→ **TASK DIRECTIONS**: Return exactly the lines below, starting with the one that has "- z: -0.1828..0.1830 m" and going on through the one that has "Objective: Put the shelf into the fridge".

Items from a data source
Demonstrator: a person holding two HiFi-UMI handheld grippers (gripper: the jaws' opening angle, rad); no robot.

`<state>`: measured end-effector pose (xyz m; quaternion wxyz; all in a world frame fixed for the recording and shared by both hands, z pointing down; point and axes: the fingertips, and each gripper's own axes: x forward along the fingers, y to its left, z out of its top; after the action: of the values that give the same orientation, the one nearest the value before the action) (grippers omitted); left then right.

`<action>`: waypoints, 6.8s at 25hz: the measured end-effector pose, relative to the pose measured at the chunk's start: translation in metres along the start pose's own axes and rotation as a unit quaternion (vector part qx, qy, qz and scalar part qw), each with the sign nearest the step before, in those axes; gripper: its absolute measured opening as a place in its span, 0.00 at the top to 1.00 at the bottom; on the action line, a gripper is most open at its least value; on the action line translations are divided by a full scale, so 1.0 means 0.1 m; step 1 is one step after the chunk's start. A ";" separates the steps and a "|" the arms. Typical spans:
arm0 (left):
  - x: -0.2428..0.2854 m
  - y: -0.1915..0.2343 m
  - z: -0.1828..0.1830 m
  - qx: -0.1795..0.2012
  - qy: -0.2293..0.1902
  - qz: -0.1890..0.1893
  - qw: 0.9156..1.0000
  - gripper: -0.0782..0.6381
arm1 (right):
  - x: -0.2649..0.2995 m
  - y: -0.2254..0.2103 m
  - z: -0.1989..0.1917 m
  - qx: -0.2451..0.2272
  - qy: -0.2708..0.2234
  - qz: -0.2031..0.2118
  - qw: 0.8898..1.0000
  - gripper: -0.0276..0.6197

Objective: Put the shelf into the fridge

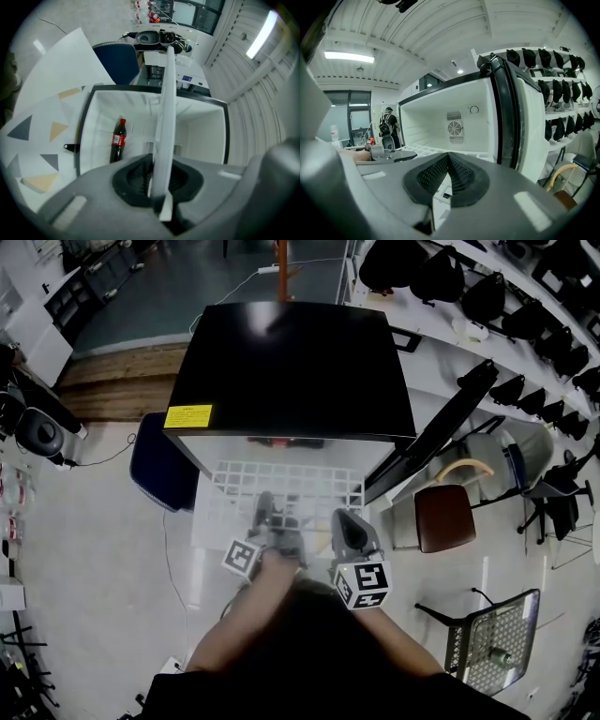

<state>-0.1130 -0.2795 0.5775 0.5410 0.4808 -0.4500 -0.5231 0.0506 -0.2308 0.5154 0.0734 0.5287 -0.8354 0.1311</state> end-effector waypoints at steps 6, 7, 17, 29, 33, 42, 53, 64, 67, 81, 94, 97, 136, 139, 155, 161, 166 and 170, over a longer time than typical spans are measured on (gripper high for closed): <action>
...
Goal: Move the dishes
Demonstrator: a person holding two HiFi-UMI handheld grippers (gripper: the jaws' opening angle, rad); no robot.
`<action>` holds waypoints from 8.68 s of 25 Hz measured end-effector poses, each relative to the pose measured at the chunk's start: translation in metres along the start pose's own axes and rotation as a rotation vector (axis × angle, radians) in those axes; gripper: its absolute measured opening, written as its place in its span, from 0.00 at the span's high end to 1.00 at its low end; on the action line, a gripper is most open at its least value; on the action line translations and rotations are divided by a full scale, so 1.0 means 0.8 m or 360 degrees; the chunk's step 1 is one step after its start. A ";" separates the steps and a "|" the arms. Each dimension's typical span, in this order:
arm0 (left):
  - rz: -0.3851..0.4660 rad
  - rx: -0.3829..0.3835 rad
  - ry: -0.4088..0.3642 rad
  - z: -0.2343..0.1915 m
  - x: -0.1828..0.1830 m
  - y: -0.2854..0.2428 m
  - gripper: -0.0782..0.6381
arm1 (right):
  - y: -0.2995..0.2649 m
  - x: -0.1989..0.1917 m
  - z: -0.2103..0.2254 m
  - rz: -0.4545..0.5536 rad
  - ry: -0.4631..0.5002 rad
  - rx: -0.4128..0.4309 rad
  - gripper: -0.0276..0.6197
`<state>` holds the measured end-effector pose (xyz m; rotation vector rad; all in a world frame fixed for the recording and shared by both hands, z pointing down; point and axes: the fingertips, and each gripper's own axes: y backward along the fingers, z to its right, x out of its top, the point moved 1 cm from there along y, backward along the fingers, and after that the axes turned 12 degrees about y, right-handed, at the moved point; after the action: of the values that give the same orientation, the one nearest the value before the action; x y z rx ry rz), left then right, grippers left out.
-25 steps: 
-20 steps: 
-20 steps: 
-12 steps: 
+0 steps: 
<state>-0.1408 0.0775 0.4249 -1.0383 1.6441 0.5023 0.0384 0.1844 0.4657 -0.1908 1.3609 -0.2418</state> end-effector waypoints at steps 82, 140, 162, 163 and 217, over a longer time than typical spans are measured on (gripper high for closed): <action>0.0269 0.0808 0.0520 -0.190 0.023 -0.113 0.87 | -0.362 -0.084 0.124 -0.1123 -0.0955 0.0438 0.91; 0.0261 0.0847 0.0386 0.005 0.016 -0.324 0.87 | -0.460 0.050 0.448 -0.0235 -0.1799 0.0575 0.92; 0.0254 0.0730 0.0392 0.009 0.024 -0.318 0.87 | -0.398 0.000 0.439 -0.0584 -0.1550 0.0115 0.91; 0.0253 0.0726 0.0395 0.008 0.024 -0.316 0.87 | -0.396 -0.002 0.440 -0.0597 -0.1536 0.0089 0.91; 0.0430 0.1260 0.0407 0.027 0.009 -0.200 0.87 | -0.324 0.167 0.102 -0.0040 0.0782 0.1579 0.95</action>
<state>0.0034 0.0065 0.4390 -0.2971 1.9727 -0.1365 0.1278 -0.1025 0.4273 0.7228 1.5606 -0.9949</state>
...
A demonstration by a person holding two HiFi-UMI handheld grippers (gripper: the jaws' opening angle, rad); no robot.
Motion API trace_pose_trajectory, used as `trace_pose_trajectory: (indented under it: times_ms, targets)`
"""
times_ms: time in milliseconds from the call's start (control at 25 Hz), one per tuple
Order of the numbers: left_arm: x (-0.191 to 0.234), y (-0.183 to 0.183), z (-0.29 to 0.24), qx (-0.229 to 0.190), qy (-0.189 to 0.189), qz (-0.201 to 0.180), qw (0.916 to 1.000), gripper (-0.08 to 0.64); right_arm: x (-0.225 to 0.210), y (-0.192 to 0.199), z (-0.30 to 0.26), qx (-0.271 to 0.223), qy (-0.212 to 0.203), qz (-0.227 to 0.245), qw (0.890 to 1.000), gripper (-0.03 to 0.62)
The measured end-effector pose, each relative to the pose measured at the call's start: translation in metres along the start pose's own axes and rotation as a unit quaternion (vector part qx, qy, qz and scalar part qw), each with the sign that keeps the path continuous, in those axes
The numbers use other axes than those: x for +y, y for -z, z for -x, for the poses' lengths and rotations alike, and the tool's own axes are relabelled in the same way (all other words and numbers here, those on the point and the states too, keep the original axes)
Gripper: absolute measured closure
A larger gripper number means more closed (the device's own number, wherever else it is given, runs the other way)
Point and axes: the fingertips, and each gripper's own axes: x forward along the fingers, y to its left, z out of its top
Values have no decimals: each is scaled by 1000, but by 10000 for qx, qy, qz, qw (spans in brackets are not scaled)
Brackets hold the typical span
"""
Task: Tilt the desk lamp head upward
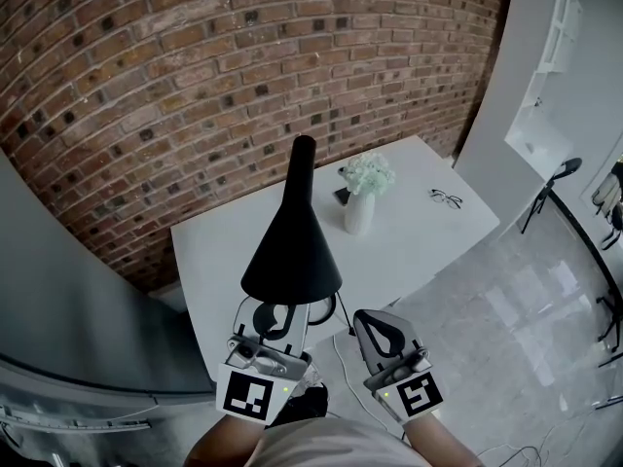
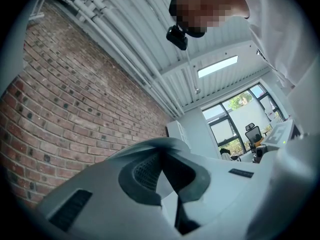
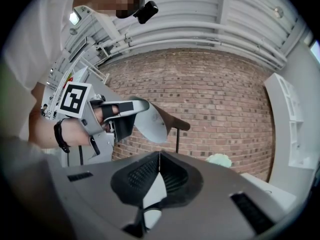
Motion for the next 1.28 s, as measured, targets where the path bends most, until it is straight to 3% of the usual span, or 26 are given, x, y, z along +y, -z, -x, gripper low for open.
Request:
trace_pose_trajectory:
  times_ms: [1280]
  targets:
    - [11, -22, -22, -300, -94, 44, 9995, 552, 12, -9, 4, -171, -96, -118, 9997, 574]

→ **ANSWER TO THE EXERCISE**:
  - z: -0.1828..0.1830 m
  - qx: -0.1795..0.2012
  - qy: -0.2293..0.1902
  - qz: -0.1890..0.1893
  - qw: 0.9156..1.0000
  - gripper: -0.0782..0.6381
arm1 (right):
  - x: -0.2649..0.2995 m
  - y: -0.2254..0.2103 m
  - z: -0.1989..0.1917 m
  - qx: -0.2451..0.2272
  - qy: -0.2708..0.2234
  - qz: -0.2031..0.2118
  - qw: 0.8898..1.0000
  - gripper: -0.0276..0.6197

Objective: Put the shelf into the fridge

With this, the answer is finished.